In a majority of patients, the instillation of chemotherapy into the pleural space is a palliative treatment designed to reduce or eliminate debilitating accumulations of peritoneal fluid. In these patients, disease outside of the pleural space precludes any reasonable attempt to definitively resect the cancer within the pleural space. An exception to this is pleural mesothelioma, where the thoracic surgeon performs a pleurectomy and decortication of the lung in an attempt to achieve long-term survival in patients with a limited extent of pleural mesothelioma. Also, some diseases may progress by direct extension through the hemidiaphragm and involve the thoracic cavity. If disease control within the abdomen can be achieved with cytoreductive surgery combined with hyperthermic intraperitoneal chemotherapy (HIPEC), definitive treatment of intrapleural progression may be of long-term benefit to the patient. Diseases where pleural extension of an intraabdominal disease has been reported include pseudomyxoma peritonei [1], peritoneal mesothelioma, and epithelial ovarian cancer. In these clinical situations, a patient must have disease control demonstrated within the abdomen and pelvis. Also, prior to the administration of intrapleural chemotherapy, a thoracic cytoreduction (pleurectomy and decortication) is performed in an attempt to remove all visible evidence of the malignant disease. In this paper, we report on the pharmacology of hyperthermic intrathoracic chemotherapy (HITOC) in patients with pseudomyxoma peritonei or peritoneal mesothelioma that had gained entrance to the chest through the hemidiaphragm. The chemotherapy agents studied are mitomycin C and doxorubicin.

2. Materials and Methods

Permission to accumulate and analyze these data was obtained from the Ethics Committee at our institution. Patients undergoing pleurectomy and decortication followed by intrapleural chemotherapy for thoracic extension of pseudomyxoma peritonei and pleural mesothelioma were studied. These patients were identified through a prospective clinical database. The clinical management of these patients was as follows. Disease control within the abdomen and pelvis was determined over a minimum six-month time interval using abdominal and pelvic CT scans. Disease within the thoracic space was shown to progress over this time interval. After obtaining consent, the patients were taken to the operating room for a thoracotomy [2]. The extended right or left thoracotomy was accompanied by a resection of the seventh rib. First, a complete parietal peritonectomy was performed. Then, a partial visceral pleurectomy was performed, only removing pleura that was invaded by the malignant process. The visceral pleura within the pulmonary fissures was also carefully cytoreduced. Following completion of the cancer resection, the thoracic cavity was irrigated with copious warm saline solution and meticulous hemostasis obtained. The skin at the anterior and posterior extent of the thoracotomy incision was sutured shut with a running skin suture. The skin edges in the mid-portion of the chest cavity were elevated on a self-retaining retractor (Thompson Surgical Instruments, Traverse City, MI) in order to maintain a reservoir within the thoracic space. For infusion of chemotherapy solution, a Tenckhoff catheter was placed over the edge of the thoracotomy incision and secured by a suture. For drainage, a single 28 French straight thoracostomy tube was inserted through an intercostal space at the level of the hemidiaphragm posteriorly and directed up towards the apex of the chest. The chemotherapy solution was heated and repeatedly circulated by a hyperthermia pump (Belmont Instrument Corporation, Billerica, MA). Temperature of the chemotherapy solution was between 41 and 43°C within the hemithorax. During this dissection, the lung was maintained partially collapsed through the use of a double-lumen tube; the lung was allowed to inflate approximately half of its volume for the duration of the HITOC.

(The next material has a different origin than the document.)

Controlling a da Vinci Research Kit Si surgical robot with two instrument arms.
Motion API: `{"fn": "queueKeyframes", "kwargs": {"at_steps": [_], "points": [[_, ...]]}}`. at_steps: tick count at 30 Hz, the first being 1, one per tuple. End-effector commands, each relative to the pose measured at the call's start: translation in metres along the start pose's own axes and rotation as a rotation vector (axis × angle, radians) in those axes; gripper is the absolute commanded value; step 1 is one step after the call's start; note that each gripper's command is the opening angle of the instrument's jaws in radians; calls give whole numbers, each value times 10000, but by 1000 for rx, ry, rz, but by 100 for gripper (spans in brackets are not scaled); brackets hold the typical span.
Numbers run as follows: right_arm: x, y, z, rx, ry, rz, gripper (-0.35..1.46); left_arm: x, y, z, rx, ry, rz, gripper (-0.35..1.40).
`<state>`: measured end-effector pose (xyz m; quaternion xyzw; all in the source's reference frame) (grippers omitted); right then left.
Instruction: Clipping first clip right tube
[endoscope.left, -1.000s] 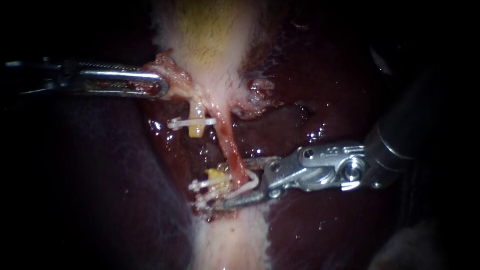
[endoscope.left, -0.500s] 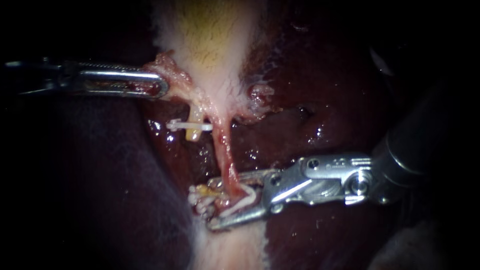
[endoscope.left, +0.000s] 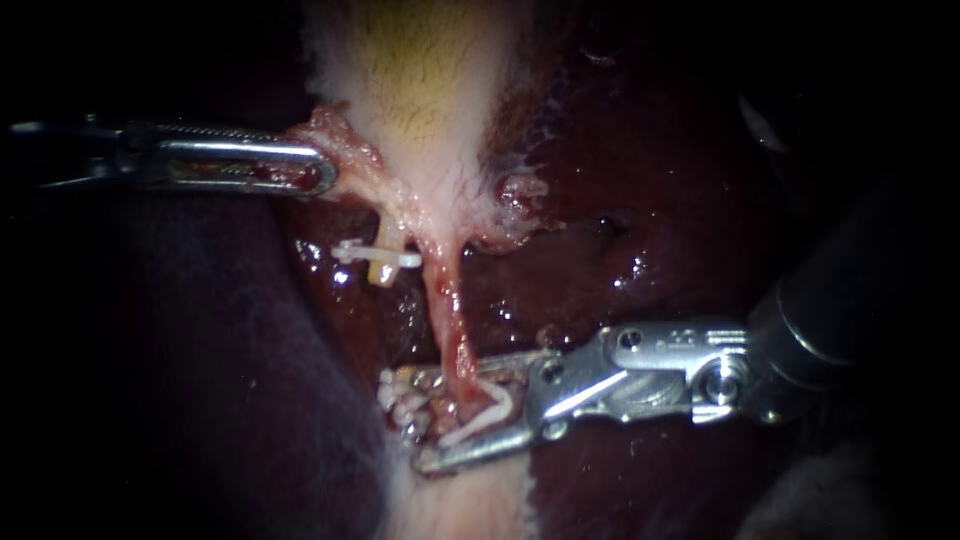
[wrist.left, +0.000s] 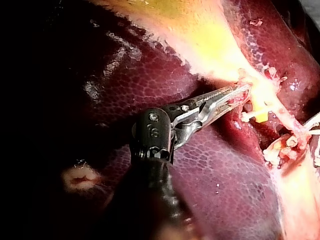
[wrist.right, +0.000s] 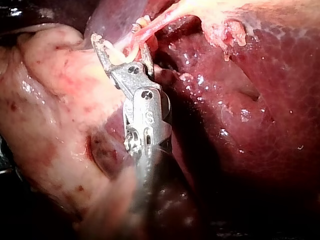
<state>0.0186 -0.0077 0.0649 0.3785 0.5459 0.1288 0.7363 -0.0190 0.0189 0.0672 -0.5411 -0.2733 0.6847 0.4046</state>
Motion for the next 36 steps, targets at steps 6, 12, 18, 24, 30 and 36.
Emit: {"fn": "queueKeyframes", "kwargs": {"at_steps": [6, 12, 18, 24, 30, 36], "points": [[-6, 0, 3, 12, -8, 10, 41, -1, -2, 0, 0, 0, 0, -35], [-9, 2, 6, 25, -14, 9, 34, -1, -2, 1, 0, 0, 0, -35], [-7, 8, 4, 25, -13, 11, 22, -1, -2, 1, 0, 0, 0, -35], [-8, 12, 2, 26, -14, 16, 0, -1, -1, 1, 1, 0, 0, -35], [-10, 13, -3, 25, -18, 122, -35, -1, -1, 1, 1, 0, 0, -35], [-11, 11, -6, 19, -41, 139, -35, -1, -1, 1, 1, 0, 0, -35]]}}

The patients received hyperthermic chemotherapy using mitomycin C at 15 mg/m2, doxorubicin at 15 mg/m2, and 5-fluorouracil at 400 mg/m2 with leucovorin at 20 mg/m2 given intravenously.

The concentration of mitomycin C and doxorubicin within the pleural fluid and plasma was determined at 15-minute intervals. HPLC assay was used to determine the concentration as described elsewhere [3, 4].

The carrier solution for the chemotherapy was 1.5% dextrose peritoneal dialysis solution. The chemotherapy was diluted in 2 liters of this carrier solution prior to instillation into the thoracic cavity through the Tenckhoff catheter.

All data presented on the graphs are +1 standard deviation. Calculations of area under the curve (AUC) and subsequent AUC ratios were obtained using GraphPad Prism analyses (GraphPad Software, Inc., La Jolla, CA).

For comparison of HITOC pharmacokinetics with hyperthermic intraperitoneal chemotherapy (HIPEC) pharmacokinetics, data from intraperitoneal and plasma drug concentrations in 25 consecutive patients were utilized. These patients were treated during the approximate time period as the patients receiving HITOC.

3. Results

For mitomycin C pharmacokinetics, three patients were available for study. All three patients had pseudomyxoma peritonei in the pleural space, and all three had a complete visible removal of disease at the time of thoracic cytoreduction. Two had a right thoracotomy and one had left-sided disease. Figure 1 shows the area under the curve concentration times, time for the pleural fluid and for the plasma. The area under the curve pleural fluid to plasma ratio was 96 ± 41 over the 90 minutes. During the HITOC, 41 ± 3 percent of the total mitomycin C was absorbed from the thoracic space into the body compartment.

Figure 1

Pharmacokinetic study of mitomycin C instilled into the thoracic space following pleurectomy and decortication for pseudomyxoma peritonei spread by direct extension through the hemidiaphragm. The chemotherapy solution was maintained at 41–43°C by circulating the chemotherapy fluid through a hyperthermia pump.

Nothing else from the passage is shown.